I don’t think it is, no. There [are] several problems. One is effect size; people talk about these new interventions that really make a difference, [but] you have to ask, how much of an effect does it really have? Does it have a long-term effect?
People are looking for either quick fixes or magic-bullet interventions that will make a difference. I’m very skeptical, because the history of these [experiments] is that these things don’t replicate and they don’t make a difference in the long run.
It’s important to realize that a lot of what we think is environmental, isn’t. It’s disguised genetic. Not to say that the environment isn’t important, because it is. It accounts for about half of the differences that we see. But it’s not the environment of nurture that we always thought was so important. An intervention could make a big difference, but that’s could make a difference. Experiments are about what could be; that doesn’t mean it makes a difference in the real world.
All of your theories are pretty radical. What are the policy implications, for parents, teachers, and schools?
There’s no necessary policy implication. So, you could have the right-wing view [of education], which might be something stupid like “educate the best, forget the rest.” Or you could have a left-wing point of view, which would be to identify the kids who are going to have trouble, and realize we need to put as much resources as we need to get them up to some minimal level. That is being done—it’s called the Finnish model. And that works pretty well.

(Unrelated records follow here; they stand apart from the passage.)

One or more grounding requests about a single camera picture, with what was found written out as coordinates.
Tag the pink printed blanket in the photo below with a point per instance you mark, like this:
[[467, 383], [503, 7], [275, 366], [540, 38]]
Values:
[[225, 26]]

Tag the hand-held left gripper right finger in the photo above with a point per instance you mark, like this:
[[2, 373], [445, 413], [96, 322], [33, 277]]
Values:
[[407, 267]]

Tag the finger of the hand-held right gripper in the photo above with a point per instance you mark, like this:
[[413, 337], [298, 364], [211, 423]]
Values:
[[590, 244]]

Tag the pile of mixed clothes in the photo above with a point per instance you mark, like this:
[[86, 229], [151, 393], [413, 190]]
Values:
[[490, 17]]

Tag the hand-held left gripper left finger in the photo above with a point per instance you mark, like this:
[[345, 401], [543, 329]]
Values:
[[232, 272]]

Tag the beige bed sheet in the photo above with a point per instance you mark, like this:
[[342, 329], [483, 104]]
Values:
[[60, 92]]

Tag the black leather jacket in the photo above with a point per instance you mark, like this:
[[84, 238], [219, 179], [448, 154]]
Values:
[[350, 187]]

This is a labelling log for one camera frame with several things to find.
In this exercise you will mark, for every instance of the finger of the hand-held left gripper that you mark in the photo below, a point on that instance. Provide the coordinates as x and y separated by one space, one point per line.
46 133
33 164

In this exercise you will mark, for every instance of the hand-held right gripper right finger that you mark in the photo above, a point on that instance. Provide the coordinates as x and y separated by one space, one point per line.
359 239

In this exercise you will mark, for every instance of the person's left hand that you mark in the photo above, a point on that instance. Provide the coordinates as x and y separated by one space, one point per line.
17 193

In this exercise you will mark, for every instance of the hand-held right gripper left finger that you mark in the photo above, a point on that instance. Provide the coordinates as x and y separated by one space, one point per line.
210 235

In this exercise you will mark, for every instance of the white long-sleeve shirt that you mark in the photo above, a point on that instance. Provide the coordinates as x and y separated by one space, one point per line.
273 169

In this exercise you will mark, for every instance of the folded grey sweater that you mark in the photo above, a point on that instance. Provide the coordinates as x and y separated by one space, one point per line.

Another thing where people get confused is that this doesn’t mean parents can’t do anything. Parents can control the behavior of their children. If you have an aggressive child who is hitting another child over the head, you can say “that is not acceptable.” You’re not changing the aggressiveness, but you can control the behavior. And where we see that really works is zero-tolerance bullying policies in schools; they really work. You knock out the bullying behaviors, but it doesn’t mean you change the bullies.
Parents can have an effect, but what I’d like to argue for is that…it’s good for parents to relax. You can’t make much of a difference in the long run anyways.
Are you saying parents should just stop trying?
That is a possible problem, but I don’t think it works that way. You can work with the behavior. And if you love somebody, you don’t love them to change them. And I think it should be that way between parents and children to a larger extent. We should watch [our children] become who they are; we shouldn’t pre-ordain who they become.